After her husband developed a stroke, which took away his ability   to communicate, but not his expressiveness for love,
this story, about the brain and  loving relationships, written by Diane Ackerman appeared in the NY Times:
"Love is the best school, but the tuition is high and the homework can be painful. As imaging studies by the U.C.L.A. neuroscientist Naomi Eisenberger show, the same areas of the brain that register physical pain are active when someone feels socially rejected. That’s why being spurned by a lover hurts all over the body, but in no place you can point to. Or rather, you’d need to point to the dorsal anterior cingulate cortex in the brain, the front of a collar wrapped around the corpus callosum, the bundle of nerve fibers zinging messages between the hemispheres that register both rejection and physical assault."
"Whether they speak Armenian or Mandarin, people around the world use the same images of physical pain to describe a broken heart, which they perceive as crushing and crippling. It’s not just a metaphor for an emotional punch. Social pain can trigger the same sort of distress as a stomachache or a broken bone."
            So, listen to this song of love, sung by Andrea Marcovicci. Doesn't your brain feel wonderful?

Friday, November 15, 2013

The Noise of Love


In the silent, transitional passage of wakefulness into sleep, all the noises of the day drift away. The last sound you hear is your gentle final whispers of love.  The uniqueness of that  "noise" is often the beginning of sweet dreams. The poet Rumi describes that moment here:

In my ear nothing remained except the noise of love.
 No reason or no idea remained in my spirit
 Except for the beauty of the world
 Of the eternal past.
                          ~Rumi

As you begin to fall asleep,  you can only guess about the future. But the beauty of the world is always something worth dreaming about.

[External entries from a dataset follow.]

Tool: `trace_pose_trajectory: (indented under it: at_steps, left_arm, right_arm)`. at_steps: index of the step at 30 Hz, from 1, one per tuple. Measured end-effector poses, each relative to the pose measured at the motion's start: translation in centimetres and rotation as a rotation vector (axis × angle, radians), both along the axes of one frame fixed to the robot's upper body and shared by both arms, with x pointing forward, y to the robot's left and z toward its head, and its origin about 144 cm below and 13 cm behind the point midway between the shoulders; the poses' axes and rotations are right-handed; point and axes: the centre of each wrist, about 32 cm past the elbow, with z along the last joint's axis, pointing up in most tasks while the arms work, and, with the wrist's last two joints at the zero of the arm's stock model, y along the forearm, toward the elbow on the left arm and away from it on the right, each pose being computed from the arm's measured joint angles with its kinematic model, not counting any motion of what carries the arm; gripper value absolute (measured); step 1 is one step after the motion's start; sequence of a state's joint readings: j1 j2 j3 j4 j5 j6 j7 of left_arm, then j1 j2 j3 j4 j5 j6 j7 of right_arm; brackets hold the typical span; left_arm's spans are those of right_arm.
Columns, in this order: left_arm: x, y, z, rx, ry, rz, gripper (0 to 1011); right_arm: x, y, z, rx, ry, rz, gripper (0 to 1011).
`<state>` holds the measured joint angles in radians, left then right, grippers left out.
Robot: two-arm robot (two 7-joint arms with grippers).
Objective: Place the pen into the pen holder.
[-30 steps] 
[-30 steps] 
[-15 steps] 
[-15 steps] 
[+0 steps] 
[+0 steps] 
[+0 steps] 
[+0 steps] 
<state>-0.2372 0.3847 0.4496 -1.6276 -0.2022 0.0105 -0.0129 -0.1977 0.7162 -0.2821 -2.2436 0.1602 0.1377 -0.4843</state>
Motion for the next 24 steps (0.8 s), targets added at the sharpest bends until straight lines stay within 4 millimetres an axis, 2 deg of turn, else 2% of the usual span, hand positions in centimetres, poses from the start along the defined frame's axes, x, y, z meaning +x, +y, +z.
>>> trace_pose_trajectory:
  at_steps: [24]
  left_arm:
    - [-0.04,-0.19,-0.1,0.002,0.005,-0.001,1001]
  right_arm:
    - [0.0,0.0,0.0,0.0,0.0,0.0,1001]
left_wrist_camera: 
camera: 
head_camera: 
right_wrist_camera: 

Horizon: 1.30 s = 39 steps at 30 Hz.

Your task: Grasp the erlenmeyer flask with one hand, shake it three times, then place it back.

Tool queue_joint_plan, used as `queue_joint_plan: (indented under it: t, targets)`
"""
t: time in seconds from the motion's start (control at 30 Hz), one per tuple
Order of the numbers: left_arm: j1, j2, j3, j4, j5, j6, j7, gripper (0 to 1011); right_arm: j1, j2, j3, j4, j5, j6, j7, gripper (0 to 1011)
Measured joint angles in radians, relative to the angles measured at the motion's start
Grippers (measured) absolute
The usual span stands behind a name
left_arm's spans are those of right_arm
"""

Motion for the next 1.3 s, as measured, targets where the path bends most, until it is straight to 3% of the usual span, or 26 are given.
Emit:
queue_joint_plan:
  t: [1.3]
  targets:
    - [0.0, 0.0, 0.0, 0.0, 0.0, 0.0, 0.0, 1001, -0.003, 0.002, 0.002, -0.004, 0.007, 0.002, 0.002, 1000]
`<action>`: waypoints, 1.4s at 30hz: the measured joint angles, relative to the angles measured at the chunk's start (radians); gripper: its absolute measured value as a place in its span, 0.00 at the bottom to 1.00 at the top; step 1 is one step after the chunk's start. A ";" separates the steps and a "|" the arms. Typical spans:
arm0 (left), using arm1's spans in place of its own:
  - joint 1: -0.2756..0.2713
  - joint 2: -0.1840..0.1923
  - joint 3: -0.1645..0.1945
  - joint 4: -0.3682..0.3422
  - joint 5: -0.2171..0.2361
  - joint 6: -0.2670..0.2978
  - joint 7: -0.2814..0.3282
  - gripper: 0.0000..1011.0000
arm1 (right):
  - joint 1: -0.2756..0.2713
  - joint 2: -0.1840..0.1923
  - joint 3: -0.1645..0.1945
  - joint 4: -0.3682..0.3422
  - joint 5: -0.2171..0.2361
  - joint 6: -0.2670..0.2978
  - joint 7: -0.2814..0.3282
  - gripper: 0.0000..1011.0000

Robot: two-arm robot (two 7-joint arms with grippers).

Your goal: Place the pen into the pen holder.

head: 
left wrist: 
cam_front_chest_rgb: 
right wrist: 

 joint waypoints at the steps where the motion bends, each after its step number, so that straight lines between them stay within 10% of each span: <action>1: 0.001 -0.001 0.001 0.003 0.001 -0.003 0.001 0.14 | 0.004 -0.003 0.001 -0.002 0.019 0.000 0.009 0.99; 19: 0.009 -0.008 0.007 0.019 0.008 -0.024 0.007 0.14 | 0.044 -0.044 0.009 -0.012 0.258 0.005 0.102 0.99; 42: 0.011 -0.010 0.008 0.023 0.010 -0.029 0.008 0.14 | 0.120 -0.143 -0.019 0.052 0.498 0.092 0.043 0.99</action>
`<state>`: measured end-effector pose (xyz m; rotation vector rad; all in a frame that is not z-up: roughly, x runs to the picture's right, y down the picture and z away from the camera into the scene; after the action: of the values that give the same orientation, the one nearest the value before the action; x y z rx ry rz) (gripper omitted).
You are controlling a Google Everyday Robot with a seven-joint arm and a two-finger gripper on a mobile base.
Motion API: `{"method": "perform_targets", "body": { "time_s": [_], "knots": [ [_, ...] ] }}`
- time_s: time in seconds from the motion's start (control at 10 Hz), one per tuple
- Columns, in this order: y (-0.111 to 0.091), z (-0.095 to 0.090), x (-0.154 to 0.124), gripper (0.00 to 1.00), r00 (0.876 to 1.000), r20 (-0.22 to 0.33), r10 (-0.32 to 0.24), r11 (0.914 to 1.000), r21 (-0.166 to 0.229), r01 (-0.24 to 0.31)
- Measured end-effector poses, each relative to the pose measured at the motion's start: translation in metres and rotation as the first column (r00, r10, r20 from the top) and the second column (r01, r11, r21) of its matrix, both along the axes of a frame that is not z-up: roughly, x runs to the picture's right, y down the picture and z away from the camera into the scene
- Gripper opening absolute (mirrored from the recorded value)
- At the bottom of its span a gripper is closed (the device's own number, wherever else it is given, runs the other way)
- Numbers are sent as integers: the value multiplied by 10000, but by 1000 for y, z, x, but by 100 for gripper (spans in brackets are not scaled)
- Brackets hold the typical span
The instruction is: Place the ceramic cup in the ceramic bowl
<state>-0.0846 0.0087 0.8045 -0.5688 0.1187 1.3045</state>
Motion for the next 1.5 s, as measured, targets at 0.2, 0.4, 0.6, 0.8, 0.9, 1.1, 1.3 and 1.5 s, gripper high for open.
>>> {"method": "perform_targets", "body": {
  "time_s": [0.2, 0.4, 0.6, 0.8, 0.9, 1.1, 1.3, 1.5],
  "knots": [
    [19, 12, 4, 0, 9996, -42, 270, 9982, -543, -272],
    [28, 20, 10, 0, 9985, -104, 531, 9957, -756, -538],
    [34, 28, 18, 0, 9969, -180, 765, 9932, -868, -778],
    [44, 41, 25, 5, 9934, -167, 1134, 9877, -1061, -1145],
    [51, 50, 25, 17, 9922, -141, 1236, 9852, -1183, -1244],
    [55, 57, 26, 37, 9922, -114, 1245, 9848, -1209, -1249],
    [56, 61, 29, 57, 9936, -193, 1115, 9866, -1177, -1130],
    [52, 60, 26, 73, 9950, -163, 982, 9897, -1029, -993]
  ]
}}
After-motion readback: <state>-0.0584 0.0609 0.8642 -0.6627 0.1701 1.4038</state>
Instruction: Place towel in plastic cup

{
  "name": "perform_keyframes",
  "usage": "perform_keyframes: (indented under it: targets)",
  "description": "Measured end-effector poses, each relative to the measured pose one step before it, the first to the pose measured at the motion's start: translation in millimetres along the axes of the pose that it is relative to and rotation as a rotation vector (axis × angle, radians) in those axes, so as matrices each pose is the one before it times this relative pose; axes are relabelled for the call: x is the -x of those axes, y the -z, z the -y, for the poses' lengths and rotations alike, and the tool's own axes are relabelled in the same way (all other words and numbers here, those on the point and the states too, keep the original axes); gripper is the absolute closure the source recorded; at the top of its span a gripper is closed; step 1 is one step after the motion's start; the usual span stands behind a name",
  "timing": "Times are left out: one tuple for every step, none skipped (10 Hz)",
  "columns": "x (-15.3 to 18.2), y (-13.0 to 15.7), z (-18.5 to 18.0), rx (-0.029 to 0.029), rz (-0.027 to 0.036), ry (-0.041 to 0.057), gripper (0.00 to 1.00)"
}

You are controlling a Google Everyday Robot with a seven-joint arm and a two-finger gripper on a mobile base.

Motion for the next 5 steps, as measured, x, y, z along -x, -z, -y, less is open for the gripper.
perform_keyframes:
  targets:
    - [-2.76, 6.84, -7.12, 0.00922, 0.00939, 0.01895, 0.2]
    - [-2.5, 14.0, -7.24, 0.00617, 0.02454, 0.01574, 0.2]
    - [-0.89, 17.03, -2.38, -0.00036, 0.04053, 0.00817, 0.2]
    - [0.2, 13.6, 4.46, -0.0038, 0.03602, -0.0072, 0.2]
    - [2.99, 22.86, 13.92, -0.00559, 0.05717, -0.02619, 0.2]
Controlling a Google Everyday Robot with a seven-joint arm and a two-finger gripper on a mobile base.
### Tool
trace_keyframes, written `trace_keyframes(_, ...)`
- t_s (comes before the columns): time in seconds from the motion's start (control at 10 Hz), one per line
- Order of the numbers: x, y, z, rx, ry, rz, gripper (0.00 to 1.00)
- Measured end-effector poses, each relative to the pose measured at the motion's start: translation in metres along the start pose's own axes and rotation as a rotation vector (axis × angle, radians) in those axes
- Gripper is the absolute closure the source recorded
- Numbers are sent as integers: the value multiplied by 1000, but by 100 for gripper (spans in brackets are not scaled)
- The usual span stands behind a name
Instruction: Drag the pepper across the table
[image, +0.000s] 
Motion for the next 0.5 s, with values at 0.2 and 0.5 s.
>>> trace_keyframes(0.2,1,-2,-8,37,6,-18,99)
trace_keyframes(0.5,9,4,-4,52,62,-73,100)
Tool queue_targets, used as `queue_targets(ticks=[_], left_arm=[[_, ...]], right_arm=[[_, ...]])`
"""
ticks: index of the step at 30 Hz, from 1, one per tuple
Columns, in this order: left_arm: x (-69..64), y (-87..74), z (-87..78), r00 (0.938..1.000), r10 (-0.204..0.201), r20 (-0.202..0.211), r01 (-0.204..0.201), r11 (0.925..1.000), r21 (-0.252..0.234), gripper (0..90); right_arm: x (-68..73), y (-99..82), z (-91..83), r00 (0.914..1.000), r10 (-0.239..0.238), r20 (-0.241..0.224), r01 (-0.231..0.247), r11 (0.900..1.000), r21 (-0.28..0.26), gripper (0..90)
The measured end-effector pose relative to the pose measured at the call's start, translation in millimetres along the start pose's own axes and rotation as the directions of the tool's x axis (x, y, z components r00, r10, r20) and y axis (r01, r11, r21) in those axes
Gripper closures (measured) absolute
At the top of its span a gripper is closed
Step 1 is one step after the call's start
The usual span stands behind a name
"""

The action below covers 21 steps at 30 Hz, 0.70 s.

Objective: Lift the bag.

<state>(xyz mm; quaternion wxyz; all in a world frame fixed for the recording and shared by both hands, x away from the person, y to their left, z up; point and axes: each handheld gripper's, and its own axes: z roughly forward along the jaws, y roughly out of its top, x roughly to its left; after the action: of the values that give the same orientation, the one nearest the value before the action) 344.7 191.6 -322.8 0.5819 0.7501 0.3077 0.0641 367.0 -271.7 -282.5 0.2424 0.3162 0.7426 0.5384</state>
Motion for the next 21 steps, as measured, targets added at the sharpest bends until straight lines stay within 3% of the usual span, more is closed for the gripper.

Saturday, November 9, 2013

The Soul of the Rose

 
The Soul of the Rose ~ John William Waterhouse


Roses are best known and admired as ornamental plants grown for their flowers and scent.   They are part of the family of plants called Rosacea and science has now sequenced the genome of the Rose. That is, scientists now know the genes (sentences) that make up the beautiful plant (paragraph) called the pink rose in the chapter on Roses.
    Nevertheless, the importance of the rose is more than just its genetic structure (genome). It is the destiny of the rose that gives the Rose its importance to humankind.

    For whom is this pink rose? Which person will receive its fragrance? What hand will receive the flower?  It is this romantic mystery that make the rose important. This is the soul of the rose as depicted in the images below. 
   The future of science may allow us to create new species of the rose, but it will never be able to re-create the soul of the rose. Only the woman in this painting  by John William Waterhouse  (inspired by a poem "Come into the Garde, Maud"  by Alfred Lord Tennyson) knows why these roses draw her closer to the fragrance at the garden wall,  or why her hand touches the wall with soft sensuality.